This article is the second in a two-part series designed as a primer for buyers who need to make sure that the business of the station they are buying is as represented by the seller. In Part I, “Secrets of Doing Financial Due Diligence,” Radio and Television Business Report, we suggested three ways to verify that unaudited financial statements conform to generally accepted accounting principles (GAAP). In this article, we’ll focus on add-backs, “below-the-line” items, and non-financial issues. {lock}

Add-Backs

At a time when the bid/ask gap between sellers and buyers could be as much as 3.0X Earnings Before Interest, Taxation, Depreciation and Amortization (“EBITDA”) or Broadcast Cash Flow (“BCF”), the add-back becomes the bridge to satisfy both sides. An add-back is a permanent (or at least long-lasting), legitimate and readily identifiable expense cut.
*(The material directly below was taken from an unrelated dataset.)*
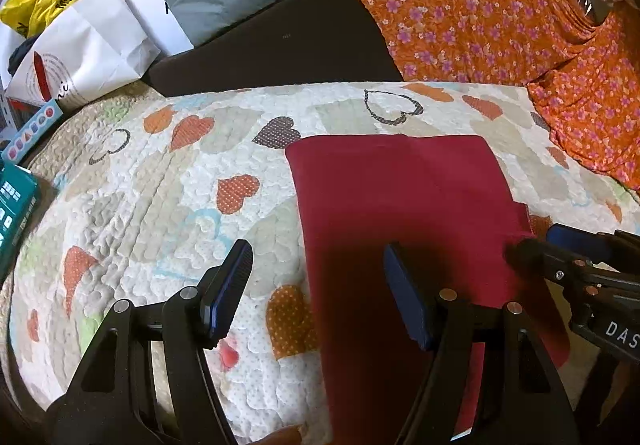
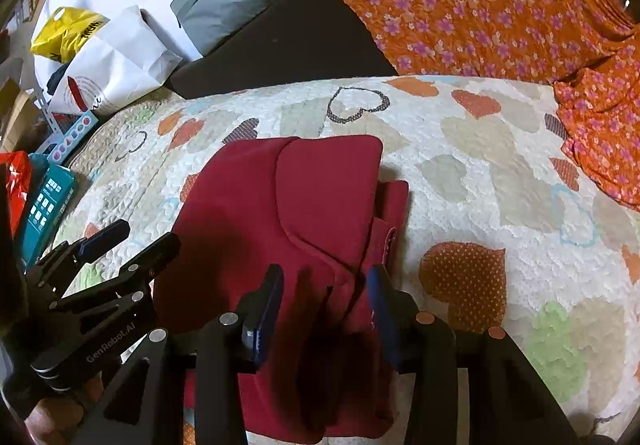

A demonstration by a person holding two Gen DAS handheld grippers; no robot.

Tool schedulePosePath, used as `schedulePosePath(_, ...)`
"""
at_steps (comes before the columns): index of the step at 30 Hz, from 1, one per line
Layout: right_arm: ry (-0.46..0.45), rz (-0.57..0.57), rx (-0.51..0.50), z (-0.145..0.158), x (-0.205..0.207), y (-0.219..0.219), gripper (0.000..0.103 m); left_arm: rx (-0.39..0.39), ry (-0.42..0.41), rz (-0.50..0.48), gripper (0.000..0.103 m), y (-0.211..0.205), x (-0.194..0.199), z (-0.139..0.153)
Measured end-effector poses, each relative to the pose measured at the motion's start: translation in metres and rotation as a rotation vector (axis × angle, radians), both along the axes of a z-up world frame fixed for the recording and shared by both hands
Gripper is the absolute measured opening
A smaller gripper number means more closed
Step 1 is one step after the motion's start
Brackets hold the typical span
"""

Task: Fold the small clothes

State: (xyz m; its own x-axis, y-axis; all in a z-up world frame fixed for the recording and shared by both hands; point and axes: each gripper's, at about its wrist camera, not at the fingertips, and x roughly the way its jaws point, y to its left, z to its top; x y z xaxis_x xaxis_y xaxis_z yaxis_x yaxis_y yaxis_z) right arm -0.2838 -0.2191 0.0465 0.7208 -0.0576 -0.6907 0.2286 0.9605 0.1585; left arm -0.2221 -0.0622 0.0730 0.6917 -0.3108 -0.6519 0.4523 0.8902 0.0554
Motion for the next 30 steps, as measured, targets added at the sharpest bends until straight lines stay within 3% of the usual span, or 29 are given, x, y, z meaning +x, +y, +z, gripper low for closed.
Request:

Not only do add-backs help bridge the bid/ask gap, they also help the buyer raise more debt by presenting a higher pro forma BCF and EBITDA number to its lender.

In recent years, add-backs have been harder and harder to find as recession-induced austerity, coupled with the pressure of leverage, have squeezed the fat out of many businesses. Still, there may be broadcast properties out there such as legacy family businesses with little debt or orphaned properties in large conglomerates, where the expense structure can be reduced without harming the business. Here are some examples of legitimate add-backs and others that may be questionable.

 

Legitimate:

  • Contractual expenses, such as rent for studio and tower leases.
  • Payroll and related benefits. Perhaps there are too many people on the station’s staff, or a station manager is making double the going market rate. Compensation issues are tricky, however, because people are crucial to the operation of a station. It’s incumbent on the buyer to show its lender and investors that a workforce reduction will not be harmful: one way of supporting this assertion is for the buyer to show that it has done this before.
  • One-time, non-recurring expenses, such as an unusual hiring or severance expense, an expense for relocation of the studio or a special promotion (like a car or motorcycle giveaway). These are also tricky because sometimes non-recurring expenses end up recurring. So be prepared to defend them.
  • Marketing and professional expenses. A case can be made for a reduction in these expenses when (a) the seller has operated at demonstratively excessive levels and (b) the buyer has a track record to point to in similar circumstances.

 

Questionable:

  • Expense reductions that may not be sustainable (for example, deep reductions in personnel).
  • Reductions that are relatively small (like office supplies).
  • Reductions that can’t be backed up by evidence.

 

In any event, your investors and lenders will probably allow you only a limited number and amount of add-backs. Many have heard this tune before and have been burned by agreeing to add-backs that haven’t panned out.

 

Below the Line Items

Below-the-line or non-operating expenses usually refer to the owner’s expense – salary, benefits, perks, management fees. If the owner is out of the picture once the deal closes, it may be perfectly reasonable to assume that these expenses disappear, thereby improving the bottom line. But the buyer will need to determine the value that the owner brought to the operation – does the owner provide valuable services or have close relationships with key advertisers?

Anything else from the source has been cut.